Afin de déterminer la nature de la substance inhibitrice produite par nos bactéries lactiques, il est impératif de réaliser une série de test.

a- inhibition due au peroxyde d’hydrogène

Pour écarter l’effet du peroxyde d’hydrogène dans l’inhibition de Staphylococcus aureus, les surnagents des cultures des bactéries lactiques sont traités par 1 mg/ml de catalase puis incubée à 37°C pendant 1 heure. Le surnageant est stérilisé par filtration et testé par la méthode des puits sur Staphylococcus aureus.

b- inhibition due à l’acide lactique

L’acide lactique est un facteur majeur dans les inhibitions par les bactéries lactiques. Afin d’éliminer son effet, les bactéries lactiques sont cultuvées dans du MRS liquide tamponé; ainsi l’acide lactique produit par la souche lactique sera neutralisé et seule la substance antimicrobienne si elle est produite exprime son action sur Staphylococcus aureus.

c- inhibition due aux bactériophages

Avec une pipette Pasteur, on découpe un fragment de gélose dans la zone d’inhibition. Ce fragment est mis en suspension dans 1 ml de milieu contenant 50 µl de chloroforme. Après agitation, on laisse décanter 5 min, puis on prélève 300µl de milieu que l’on ajoute à 7 ml de gélose molle contenant la souche

indicatrice. Le mélange est coulé stérilement dans une boite de Pétri et incubé 48 h à 28°C. La présence de plage de lyse indique la présence de phages.

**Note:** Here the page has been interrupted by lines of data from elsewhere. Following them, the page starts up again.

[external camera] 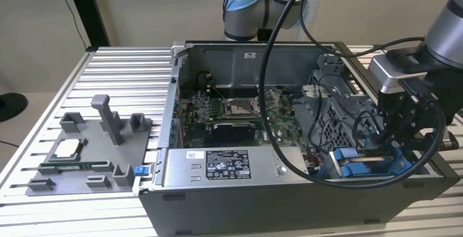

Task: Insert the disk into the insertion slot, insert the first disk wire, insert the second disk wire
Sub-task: 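Insert the first disk wire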

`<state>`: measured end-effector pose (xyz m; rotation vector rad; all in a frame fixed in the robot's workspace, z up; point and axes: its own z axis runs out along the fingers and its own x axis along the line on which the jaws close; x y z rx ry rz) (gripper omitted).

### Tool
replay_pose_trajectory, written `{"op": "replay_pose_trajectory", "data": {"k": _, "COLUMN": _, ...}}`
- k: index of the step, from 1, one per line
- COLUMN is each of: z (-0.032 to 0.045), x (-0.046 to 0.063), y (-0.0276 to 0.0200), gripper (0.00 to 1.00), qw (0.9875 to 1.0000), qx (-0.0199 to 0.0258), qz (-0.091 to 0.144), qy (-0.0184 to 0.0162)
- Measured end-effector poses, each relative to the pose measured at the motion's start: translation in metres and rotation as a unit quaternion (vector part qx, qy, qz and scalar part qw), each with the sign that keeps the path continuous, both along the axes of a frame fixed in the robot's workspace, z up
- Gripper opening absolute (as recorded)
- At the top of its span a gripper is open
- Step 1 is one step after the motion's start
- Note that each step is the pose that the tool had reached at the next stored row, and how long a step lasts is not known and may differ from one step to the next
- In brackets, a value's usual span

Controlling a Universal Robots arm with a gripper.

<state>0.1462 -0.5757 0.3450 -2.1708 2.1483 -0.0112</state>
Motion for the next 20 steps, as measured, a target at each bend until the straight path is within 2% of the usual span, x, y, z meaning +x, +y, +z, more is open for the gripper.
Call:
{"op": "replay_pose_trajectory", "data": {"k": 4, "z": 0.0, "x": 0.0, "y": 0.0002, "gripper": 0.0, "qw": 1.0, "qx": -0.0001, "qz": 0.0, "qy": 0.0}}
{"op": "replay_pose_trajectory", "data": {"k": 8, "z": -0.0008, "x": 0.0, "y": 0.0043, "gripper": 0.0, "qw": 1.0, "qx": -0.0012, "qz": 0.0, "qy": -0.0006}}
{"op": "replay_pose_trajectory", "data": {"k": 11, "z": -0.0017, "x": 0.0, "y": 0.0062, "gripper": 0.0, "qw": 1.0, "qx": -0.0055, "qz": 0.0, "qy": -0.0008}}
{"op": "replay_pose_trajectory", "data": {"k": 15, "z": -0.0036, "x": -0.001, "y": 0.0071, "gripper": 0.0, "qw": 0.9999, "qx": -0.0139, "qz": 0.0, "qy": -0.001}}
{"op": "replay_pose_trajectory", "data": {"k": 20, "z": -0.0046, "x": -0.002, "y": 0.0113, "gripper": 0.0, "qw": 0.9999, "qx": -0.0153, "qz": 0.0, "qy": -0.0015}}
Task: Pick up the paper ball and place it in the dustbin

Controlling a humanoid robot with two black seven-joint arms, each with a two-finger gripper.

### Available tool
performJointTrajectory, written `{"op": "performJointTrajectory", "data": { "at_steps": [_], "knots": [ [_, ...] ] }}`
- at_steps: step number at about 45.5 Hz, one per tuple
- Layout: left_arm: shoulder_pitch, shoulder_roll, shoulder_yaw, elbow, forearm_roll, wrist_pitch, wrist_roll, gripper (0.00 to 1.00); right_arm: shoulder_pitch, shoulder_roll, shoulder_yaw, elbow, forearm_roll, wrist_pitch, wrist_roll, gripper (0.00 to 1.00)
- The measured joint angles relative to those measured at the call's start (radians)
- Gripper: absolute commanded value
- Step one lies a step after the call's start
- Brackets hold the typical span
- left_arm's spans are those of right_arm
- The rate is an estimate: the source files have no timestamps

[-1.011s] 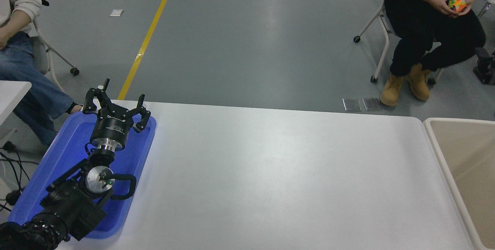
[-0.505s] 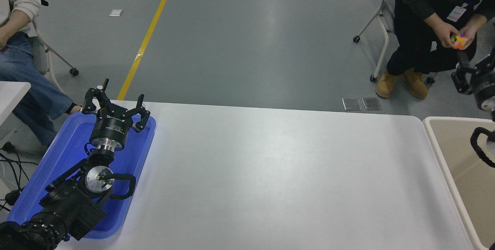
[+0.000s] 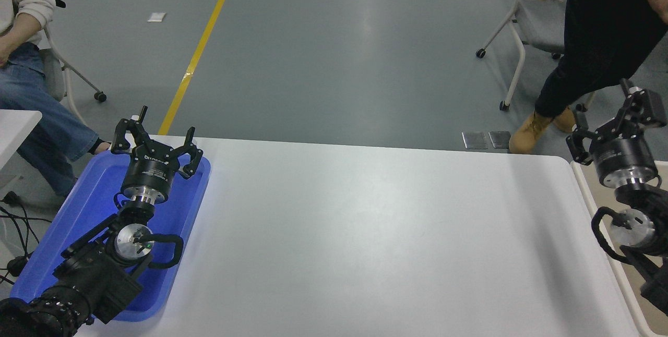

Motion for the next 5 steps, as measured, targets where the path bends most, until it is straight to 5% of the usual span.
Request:
{"op": "performJointTrajectory", "data": {
  "at_steps": [5],
  "knots": [
    [0.000,0.000,0.000,0.000,0.000,0.000,0.000,1.00,-0.013,0.010,0.003,0.000,0.000,0.001,0.000,1.00]
  ]
}}
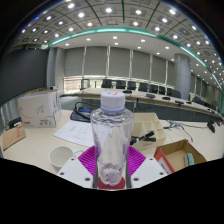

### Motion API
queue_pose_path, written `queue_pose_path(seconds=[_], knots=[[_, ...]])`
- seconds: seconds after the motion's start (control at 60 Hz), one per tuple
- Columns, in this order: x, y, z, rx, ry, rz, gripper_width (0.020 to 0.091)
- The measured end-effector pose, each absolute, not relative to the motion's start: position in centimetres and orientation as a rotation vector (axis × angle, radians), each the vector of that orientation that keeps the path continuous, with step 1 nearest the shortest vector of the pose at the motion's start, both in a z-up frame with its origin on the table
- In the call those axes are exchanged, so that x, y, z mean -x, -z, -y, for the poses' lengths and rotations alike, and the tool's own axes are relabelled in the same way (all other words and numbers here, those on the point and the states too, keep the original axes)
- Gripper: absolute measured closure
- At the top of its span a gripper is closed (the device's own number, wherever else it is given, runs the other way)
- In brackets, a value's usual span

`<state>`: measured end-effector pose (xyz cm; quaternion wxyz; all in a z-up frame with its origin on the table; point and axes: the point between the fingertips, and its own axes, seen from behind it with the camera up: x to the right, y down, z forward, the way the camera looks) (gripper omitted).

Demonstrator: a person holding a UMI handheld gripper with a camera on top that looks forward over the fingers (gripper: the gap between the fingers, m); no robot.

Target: Pour water

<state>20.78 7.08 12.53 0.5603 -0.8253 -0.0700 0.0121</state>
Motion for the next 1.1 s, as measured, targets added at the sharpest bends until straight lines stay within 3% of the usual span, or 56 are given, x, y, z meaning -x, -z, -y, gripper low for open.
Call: queue_pose_path(seconds=[0.133,0.217,0.35,0.383,0.45,0.467,0.5,0.583,1.1], knots=[[-21.6,-9.4,-6.7,2.002,-0.077,0.131,0.0731],[-21.5,-9.5,-6.3,1.968,-0.086,0.138,0.0708],[-21.5,-9.4,-6.2,1.973,-0.092,0.157,0.0595],[-21.6,-9.2,-6.2,1.991,-0.091,0.157,0.0545],[-21.7,-9.1,-5.6,2.028,-0.097,0.144,0.0265],[-21.7,-9.2,-5.4,2.034,-0.101,0.139,0.0232],[-21.7,-9.4,-4.9,2.049,-0.104,0.125,0.0278],[-21.8,-10.1,-3.3,2.081,-0.102,0.097,0.0236],[-13.9,-20.7,15.5,2.162,0.095,0.026,0.0244]])
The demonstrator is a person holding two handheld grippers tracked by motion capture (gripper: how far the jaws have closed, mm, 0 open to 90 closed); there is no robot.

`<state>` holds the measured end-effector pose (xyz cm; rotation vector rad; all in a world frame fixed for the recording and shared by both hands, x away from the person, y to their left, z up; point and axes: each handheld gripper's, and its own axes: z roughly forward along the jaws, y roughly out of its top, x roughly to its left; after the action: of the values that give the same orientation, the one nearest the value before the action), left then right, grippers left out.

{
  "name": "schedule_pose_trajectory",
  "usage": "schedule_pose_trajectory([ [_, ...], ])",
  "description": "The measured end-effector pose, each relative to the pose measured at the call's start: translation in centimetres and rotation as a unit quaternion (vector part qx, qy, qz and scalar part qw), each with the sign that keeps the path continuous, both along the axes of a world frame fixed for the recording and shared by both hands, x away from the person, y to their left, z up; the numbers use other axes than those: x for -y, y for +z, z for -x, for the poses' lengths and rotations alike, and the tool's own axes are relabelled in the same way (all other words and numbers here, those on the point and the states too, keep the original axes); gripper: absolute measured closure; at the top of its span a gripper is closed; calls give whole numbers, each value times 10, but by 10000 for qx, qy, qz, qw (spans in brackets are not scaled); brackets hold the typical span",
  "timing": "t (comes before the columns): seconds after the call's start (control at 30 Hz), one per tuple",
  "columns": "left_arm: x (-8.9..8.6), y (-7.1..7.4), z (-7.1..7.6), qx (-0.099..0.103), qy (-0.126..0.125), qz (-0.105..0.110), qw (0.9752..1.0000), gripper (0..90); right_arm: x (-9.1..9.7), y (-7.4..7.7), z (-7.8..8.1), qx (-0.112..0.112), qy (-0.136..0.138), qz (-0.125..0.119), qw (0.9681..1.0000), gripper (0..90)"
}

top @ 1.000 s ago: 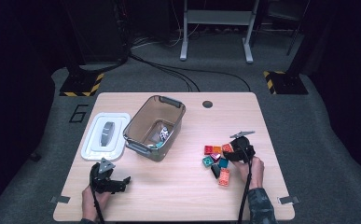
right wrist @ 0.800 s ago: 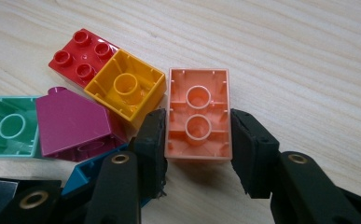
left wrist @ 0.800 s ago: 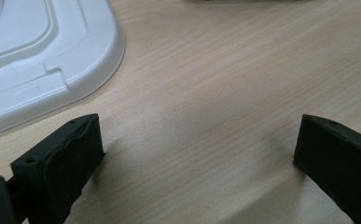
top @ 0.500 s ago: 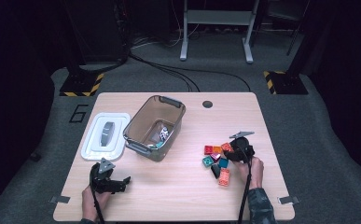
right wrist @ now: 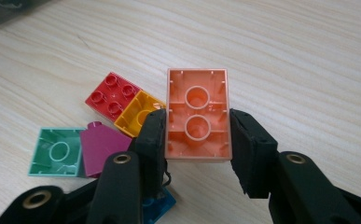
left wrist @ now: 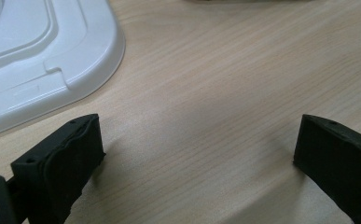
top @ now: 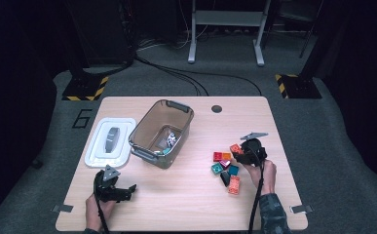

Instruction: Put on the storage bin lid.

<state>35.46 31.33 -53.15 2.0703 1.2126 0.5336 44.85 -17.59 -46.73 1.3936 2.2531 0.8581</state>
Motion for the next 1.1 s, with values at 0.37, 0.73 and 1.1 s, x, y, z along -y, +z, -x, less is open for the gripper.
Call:
schedule_pose_trajectory([
  [0.37, 0, 0, 0, -29, 0, 5, 10000, 10, -5, 22, -2, 97, 157, -153, 9997, 587],
  [0.73, 0, 0, 0, -29, 0, 4, 10000, 10, -15, 43, -6, 207, 466, -343, 9981, 587],
  [1.1, 0, 0, 0, -20, -5, 6, 10000, 10, -33, 69, -11, 315, 643, -346, 9968, 587],
])
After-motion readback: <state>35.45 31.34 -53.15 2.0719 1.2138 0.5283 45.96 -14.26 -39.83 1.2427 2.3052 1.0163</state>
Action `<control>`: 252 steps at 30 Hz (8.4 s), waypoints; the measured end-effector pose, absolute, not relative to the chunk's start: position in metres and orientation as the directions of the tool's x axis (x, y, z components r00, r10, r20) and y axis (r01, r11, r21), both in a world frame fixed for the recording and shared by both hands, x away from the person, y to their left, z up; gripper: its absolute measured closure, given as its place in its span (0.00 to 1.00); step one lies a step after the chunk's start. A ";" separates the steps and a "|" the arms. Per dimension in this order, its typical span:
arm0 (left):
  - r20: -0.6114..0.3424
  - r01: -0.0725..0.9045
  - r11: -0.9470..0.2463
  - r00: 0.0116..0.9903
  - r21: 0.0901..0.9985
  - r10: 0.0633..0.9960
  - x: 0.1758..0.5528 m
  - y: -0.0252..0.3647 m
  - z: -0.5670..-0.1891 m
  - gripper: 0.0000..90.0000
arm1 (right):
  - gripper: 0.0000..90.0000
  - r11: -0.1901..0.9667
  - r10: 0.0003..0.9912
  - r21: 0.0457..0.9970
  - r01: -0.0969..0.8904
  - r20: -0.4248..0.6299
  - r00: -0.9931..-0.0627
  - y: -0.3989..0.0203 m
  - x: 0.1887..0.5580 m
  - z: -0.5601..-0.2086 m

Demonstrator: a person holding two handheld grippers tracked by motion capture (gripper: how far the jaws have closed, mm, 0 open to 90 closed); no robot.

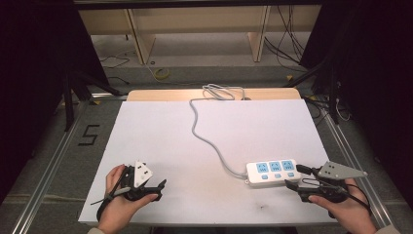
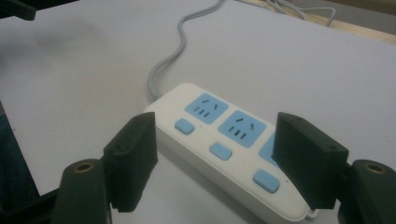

d- recherche de la nature proteique de la substance antimicrobiene

La recherche de substances antimicrobiennes comme les bactériocines, nécessitent la recherche de la nature de cette substance qui si elle appartenait aux bactériocines devrait avoir une nature protéique. Pour ce faire le filtrat de culture de la bactérie lactique productrice est traité par différents types d’enzymes protéolytiques. Ainsi, 1 ml du filtrat de culture est traité par 1 mg/ml de trypsine ou chymotrypsine et incubé à 37°C pendant 1 heure. Le filtrat ainsi traité est stérilisé par filtration sur filtre millipore de 45 µm de diamètre. L’action de ce filtrat est testé par la méthode des puits sur milieu Chapman et incubé à 37°C pour 24 à 48 heure.

e-Effet de la température

Les substances antimicrobiennes ont été testées pour leur résistance à la température et la conservation de leur activité vis-à-vis de Staphylococcus aureus. Le filtrat de culture de la souche lactique productrice est traité par différentes températures (75, 80 et 100°C) puis testé sur Staphylococcus aureus sur milieu gélosé Chapman par la méthode des puits.

2.5.3. Etude des interactions Staphylococcus-bactéries lactiques

L’étude des interaction de Staphylococcus aureus et nos souches de bactéries lactiques productrices de substances antimicrobienne à été conduite selon les deux méthodes déjà décrites en haut. Les bactéries lactiques donnant un résultat positif avec la méthode directe sont retenues et tester de nouveau par la méthode indirecte en puits sur gélose Chapman; L’incubation se fait à 37°C pour 24 à 48 heures. L’inhibition de la croissance de Staphylococcus aureus par nos bactéries lactiques peut être due à la production de peroxyde, à l’acide lactique, aux bactériophage ou à des substances antimicrobiennes produites dans le milieu externe (extracellulaire).

Afin de confirmer la nature antimicrobienne des substances produites, il est impératif d’éliminer l’action des autres facteurs inhibiteurs. Il faut noter que seules les souches inhibant Staphylococcus aureus par la méthode des puits est retenue.